Ainsi donc, depuis des décennies, dans le cadre de la redistribution, tout a été essayé. Il s’agit toujours de reprendre sous forme d’impôts ou taxes diverses de quoi aider ceux que l’absence d’emploi plonge dans la misère. Mais quelle que soit l’imagination déployée pour inventer de nouvelles formes à ces mesures, cette redistribution n’est pas la solution. Elle ne peut satisfaire personne. Ni ceux qui se trouvent lésés parce qu’on leur reprend ce qu’ils estiment avoir légitimement gagné en occupant un emploi qui leur demande de plus en plus de zèle pour le conserver. Ni ceux qui se voient empêchés, faute d’emploi, de montrer leur talent et qui se sentent assistés, traités comme des bons à rien.

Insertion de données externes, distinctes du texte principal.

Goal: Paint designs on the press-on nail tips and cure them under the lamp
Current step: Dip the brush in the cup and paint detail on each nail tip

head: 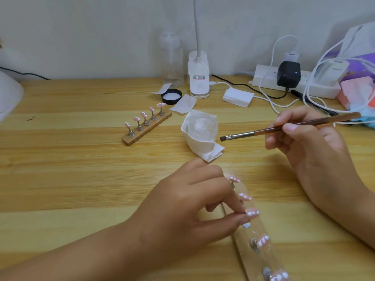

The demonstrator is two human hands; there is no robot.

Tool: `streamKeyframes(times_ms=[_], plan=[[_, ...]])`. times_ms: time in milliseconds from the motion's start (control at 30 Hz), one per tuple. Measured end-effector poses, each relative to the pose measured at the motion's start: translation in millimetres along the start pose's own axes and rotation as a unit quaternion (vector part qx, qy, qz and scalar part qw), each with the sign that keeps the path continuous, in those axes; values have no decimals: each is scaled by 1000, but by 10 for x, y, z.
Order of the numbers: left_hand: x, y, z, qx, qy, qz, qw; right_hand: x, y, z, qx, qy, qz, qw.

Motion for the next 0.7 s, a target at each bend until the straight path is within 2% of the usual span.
streamKeyframes(times_ms=[100, 400, 533, 700], plan=[[-33, 88, -13, -29, -13, 18, 999, 17, -1, 7, -1, 6, 2, 1000], [35, 151, -5, -5, 21, 41, 999, 9, 0, -4, 2, 7, 1, 1000], [1, 117, -40, -32, 10, 77, 996, 1, -6, -9, 6, 4, 3, 1000], [163, 102, -103, -56, 104, 137, 983, 9, -7, -4, 5, 3, 1, 1000]])
Point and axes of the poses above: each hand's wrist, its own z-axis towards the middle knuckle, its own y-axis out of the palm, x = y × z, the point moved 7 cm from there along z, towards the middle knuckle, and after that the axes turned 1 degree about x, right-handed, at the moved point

Ni bien entendu les entreprises qui, si on leur fait valoir qu’ayant augmenté leurs bénéfices, elles peuvent se montrer “citoyennes”, répliquent que cela compromettrait leur compétitivité et menacent de se “délocaliser”.

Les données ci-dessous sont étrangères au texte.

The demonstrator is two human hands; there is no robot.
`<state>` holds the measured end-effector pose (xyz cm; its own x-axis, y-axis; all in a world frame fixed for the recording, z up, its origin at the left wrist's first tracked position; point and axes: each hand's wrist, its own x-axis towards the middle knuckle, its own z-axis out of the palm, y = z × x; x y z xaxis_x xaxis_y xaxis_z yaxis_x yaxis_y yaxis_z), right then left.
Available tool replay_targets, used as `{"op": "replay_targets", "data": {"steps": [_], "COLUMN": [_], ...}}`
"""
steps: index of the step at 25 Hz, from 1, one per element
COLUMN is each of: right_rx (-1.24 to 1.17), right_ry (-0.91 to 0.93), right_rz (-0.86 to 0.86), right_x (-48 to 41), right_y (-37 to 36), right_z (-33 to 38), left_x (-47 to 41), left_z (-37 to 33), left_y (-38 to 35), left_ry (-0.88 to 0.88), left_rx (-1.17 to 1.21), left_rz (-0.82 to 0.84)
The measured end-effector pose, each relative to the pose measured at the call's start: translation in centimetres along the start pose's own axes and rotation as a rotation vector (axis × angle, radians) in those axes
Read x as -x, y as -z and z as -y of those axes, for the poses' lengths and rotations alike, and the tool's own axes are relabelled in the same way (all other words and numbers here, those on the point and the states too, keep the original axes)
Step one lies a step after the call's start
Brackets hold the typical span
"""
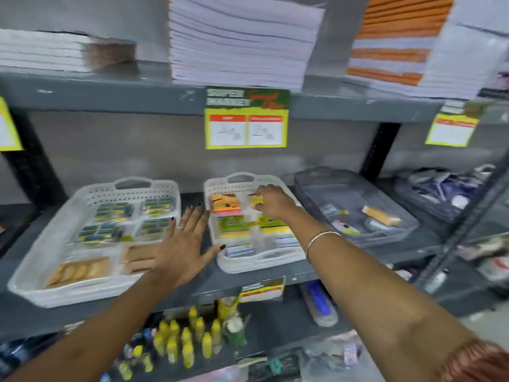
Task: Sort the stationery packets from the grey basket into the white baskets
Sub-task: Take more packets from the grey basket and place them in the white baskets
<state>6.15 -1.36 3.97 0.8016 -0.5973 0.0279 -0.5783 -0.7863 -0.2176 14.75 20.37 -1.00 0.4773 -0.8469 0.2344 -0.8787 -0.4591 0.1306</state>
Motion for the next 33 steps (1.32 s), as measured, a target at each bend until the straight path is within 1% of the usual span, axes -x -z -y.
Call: {"op": "replay_targets", "data": {"steps": [2,5,7,10,12,15,22,29,33], "right_rx": [0.023,0.029,0.094,0.134,0.161,0.185,0.165,0.164,0.182], "right_ry": [-0.071,-0.202,-0.245,-0.256,-0.24,-0.188,-0.234,-0.333,-0.316], "right_rz": [-0.012,0.013,0.047,0.225,0.369,0.445,0.361,0.276,0.205], "right_x": [0.2,0.3,0.8,1.1,1.1,0.6,-0.2,-0.1,-0.2], "right_y": [1.0,2.1,2.5,1.9,0.6,-0.8,-2.1,0.7,3.0], "right_z": [-5.5,-14.6,-18.8,-23.4,-24.3,-24.3,-24.0,-23.3,-21.6], "left_x": [-1.8,-5.5,-7.7,-10.3,-11.1,-11.6,-11.5,-11.6,-11.0], "left_z": [-4.2,-11.4,-15.3,-20.1,-21.7,-22.3,-22.3,-22.2,-21.5], "left_y": [-0.9,-3.4,-5.0,-7.4,-8.3,-9.1,-9.3,-9.6,-8.6], "left_ry": [-0.071,-0.137,-0.183,-0.216,-0.214,-0.192,-0.176,-0.18,-0.157], "left_rx": [0.0,0.008,-0.016,-0.089,-0.145,-0.169,-0.102,-0.115,-0.088], "left_rz": [0.001,0.017,0.039,0.131,0.209,0.281,0.249,0.242,0.12]}}
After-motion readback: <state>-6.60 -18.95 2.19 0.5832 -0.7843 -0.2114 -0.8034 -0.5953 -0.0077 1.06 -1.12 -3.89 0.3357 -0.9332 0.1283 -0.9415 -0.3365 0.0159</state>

La redistribution, est à terme, vouée à l’échec.

Alors même que les besoins en aides financières et sociales s’accroissent, le pouvoir d’achat total des ménages diminue constamment quelle que soit sa répartition. Comment, dans ces conditions, espérer faire des progrès, financer des recherches de plus en plus coûteuses, prendre en charge une population qui vieillit et... limiter le développement de la violence ?

Mais les effets de la logique capitaliste ne se limitent pas à un taux de chômage croissant qu’aucune reprise économique ne viendra faire vraiment baisser. Ils ne se limitent pas non plus à la délinquance et à la violence qui se développent sous toutes les formes. Ni au mépris de toute morale chez les dealers de drogue. Ses méfaits sont aussi pernicieux à l’échelle de la morale individuelle. On peut en trouver mille exemples édifiants.

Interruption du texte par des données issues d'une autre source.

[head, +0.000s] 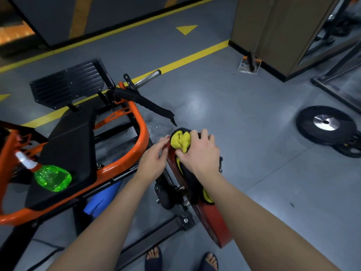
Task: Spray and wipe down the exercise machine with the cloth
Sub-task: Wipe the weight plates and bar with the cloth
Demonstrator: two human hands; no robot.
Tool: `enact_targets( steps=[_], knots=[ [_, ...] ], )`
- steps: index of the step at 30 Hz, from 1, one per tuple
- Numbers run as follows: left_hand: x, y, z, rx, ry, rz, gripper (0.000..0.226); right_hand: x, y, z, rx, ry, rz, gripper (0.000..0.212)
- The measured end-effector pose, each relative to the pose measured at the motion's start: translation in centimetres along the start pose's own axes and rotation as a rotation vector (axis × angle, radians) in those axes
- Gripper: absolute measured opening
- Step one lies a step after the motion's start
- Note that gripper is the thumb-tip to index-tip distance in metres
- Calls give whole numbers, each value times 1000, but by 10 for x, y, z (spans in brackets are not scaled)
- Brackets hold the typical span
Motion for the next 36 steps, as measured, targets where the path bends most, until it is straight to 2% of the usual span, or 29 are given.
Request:
enact_targets(
  steps=[4, 8, 9, 11, 13, 16, 20, 24, 27, 30, 34, 36],
  knots=[
    [-11, -1, 1, -3, -43, -24, 46, 0, 1, -5, 111, 121, -2, 54],
    [-20, 7, 23, 62, -69, -26, 39, -37, -51, -31, -12, 238, -20, 59],
    [-23, 7, 35, 123, -29, -8, 38, -50, -69, -36, -42, 259, -35, 60],
    [-29, 0, 56, 189, 201, 135, 45, -72, -97, -43, -58, 265, -53, 61],
    [-32, -10, 66, 113, 370, 245, 52, -80, -108, -47, -38, 211, -30, 60],
    [-38, -16, 67, 30, 353, 275, 37, -73, -104, -48, -10, 102, -18, 61],
    [-33, -1, 65, 91, 285, 182, 17, -51, -75, -40, 26, 46, 5, 66],
    [-26, 20, 55, 225, 271, 158, 37, -35, -53, -36, 57, 77, -6, 68],
    [-20, 31, 56, 211, 237, 123, 18, -47, -66, -41, 25, 159, 3, 64],
    [-16, 38, 56, 181, 205, 68, 38, -75, -111, -50, -72, 255, 25, 61],
    [-8, 51, 57, 231, 149, 1, 39, -94, -139, -48, -157, 241, 32, 62],
    [-4, 59, 57, 255, 79, -32, 31, -83, -132, -45, -194, 225, 39, 60]
  ],
)
Point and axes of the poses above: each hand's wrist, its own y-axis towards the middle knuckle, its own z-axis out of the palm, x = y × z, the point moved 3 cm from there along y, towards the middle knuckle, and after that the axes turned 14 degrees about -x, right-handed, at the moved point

Le souci de gagner de l’argent fait oublier toute morale.

On pense d’abord, bien sûr, aux scandales de plus en plus fréquents qui dévoilent ici et là, mais dans tous les pays, la façon dont des responsables publics ou privés ont détourné des biens sociaux. Dans la plupart des pays “équipés” a éclaté une affaire du sang contaminé : plutôt que détruire un sang douteux, ce qui aurait fait perdre de l’argent au centre de transfusion qu’ils géraient, des hommes ont préféré transmettre des maladies mortelles. L’affaire dite de la vache folle a dévoilé des comportements semblables. Le détournement de fonds charitablement versés pour la recherche contre le cancer vient de donner un exemple spectaculaire de la façon dont l’appât de l’argent supplante toute morale. Et on sait bien que, depuis longtemps, les pays riches écoulent dans le Tiers monde les produits de mauvaise qualité qu’ils ne peuvent vendre chez eux, ou les déchets qu’ils savent dangereux. Un autre exemple, récemment révélé en France, de cette logique qui fait passer l’intérêt capitaliste avant la vie, est celui de l’amiante : il y a quelques années, quand les milieux médicaux ont montré que inhalation d’amiante créait un risque certain de cancer, les industriels du secteur, avec l’accord des pouvoirs publics, ont mis en place un comité, présentant apparemment toutes les garanties de l’objectivité, pour conforter dans l’opinion publique l’idée que l’utilisation de l’amiante ne présentait aucun danger sérieux. Il fallait sauvegarder les intérêts des fournisseurs et des industriels de l’amiante. On peut trouver une quantité d’autres exemples, dont le comportement de patrons d’entreprises de transports routiers, qui, pour faire des bénéfices, exploitent leurs chauffeurs, les paient mal, leur imposent d’insupportables conditions de travail et font courir des dangers permanents sur les routes, puis exercent un chantage pour obtenir des avantages fiscaux du gouvernement, etc.

Bref, c’est le problème de tous les lobbies dont la raison d’être est d’accroître les bénéfices financiers de leurs mandants au mépris de l’intérêt général et même de la santé.